What you need to do: Needed from the data below: every line from the one with "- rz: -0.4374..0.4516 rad" up to and including the one with "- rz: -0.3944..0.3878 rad", repeated exactly and with nothing else.

------------------------

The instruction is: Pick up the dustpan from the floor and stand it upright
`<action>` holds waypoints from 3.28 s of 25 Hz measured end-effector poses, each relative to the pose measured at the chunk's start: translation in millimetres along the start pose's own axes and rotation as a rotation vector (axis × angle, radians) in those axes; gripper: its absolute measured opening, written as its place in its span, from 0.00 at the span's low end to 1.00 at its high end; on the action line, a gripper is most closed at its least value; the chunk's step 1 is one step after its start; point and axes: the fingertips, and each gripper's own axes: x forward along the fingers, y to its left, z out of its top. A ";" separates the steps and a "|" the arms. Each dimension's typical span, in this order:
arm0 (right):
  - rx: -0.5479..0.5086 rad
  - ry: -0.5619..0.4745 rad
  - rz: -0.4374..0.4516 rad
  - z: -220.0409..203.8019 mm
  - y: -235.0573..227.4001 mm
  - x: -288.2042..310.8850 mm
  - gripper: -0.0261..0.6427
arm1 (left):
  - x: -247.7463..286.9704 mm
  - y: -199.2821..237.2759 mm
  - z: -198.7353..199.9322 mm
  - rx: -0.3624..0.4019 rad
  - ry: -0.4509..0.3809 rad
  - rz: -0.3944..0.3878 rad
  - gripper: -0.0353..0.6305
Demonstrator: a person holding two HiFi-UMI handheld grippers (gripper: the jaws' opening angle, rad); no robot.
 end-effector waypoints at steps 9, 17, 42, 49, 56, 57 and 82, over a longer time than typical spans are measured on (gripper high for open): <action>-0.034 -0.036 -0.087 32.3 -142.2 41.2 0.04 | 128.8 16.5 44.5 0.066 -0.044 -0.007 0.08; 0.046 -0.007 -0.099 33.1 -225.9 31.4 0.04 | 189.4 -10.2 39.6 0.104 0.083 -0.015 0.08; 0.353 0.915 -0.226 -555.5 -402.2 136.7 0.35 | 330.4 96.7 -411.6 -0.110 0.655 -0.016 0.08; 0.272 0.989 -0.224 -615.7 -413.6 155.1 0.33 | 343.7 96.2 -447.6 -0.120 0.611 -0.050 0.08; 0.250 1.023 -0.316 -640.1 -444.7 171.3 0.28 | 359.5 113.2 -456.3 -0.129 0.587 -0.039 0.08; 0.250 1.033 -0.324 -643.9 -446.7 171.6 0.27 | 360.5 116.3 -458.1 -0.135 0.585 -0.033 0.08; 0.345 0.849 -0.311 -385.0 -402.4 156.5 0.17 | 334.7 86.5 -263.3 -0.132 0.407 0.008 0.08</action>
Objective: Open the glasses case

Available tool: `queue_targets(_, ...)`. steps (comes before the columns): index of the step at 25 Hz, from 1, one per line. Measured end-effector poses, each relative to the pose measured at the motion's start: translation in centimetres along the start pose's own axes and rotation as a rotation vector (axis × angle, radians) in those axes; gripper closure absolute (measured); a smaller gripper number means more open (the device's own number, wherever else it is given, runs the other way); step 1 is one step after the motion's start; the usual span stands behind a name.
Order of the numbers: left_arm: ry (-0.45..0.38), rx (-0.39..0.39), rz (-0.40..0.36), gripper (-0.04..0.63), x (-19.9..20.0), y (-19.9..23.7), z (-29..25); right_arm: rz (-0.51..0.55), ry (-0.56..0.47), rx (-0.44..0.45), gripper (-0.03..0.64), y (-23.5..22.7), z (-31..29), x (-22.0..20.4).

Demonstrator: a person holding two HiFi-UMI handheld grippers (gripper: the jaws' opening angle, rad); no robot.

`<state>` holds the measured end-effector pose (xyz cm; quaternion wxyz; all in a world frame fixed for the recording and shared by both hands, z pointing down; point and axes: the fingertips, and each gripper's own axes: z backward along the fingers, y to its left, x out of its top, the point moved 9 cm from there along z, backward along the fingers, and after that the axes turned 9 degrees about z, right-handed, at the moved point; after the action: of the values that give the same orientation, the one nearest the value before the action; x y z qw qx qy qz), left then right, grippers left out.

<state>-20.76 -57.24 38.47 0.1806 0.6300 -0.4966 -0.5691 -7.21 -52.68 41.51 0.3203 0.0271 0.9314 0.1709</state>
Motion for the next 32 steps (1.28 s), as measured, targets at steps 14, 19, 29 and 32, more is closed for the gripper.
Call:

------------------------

Task response:
  - rz: -0.4374..0.4516 rad
  - z: -220.0409..203.8019 mm
  - y: -235.0573..227.4001 mm
  - x: -288.2042..310.8850 mm
  - gripper: -0.0261..0.6427
arm1 (left):
  - x: -247.7463..286.9704 mm
  - y: -199.2821..237.2759 mm
  - z: -198.7353..199.9322 mm
  - rx: -0.3624..0.4019 rad
  - ry: -0.4509..0.3809 rad
  - rz: -0.3944..0.3878 rad

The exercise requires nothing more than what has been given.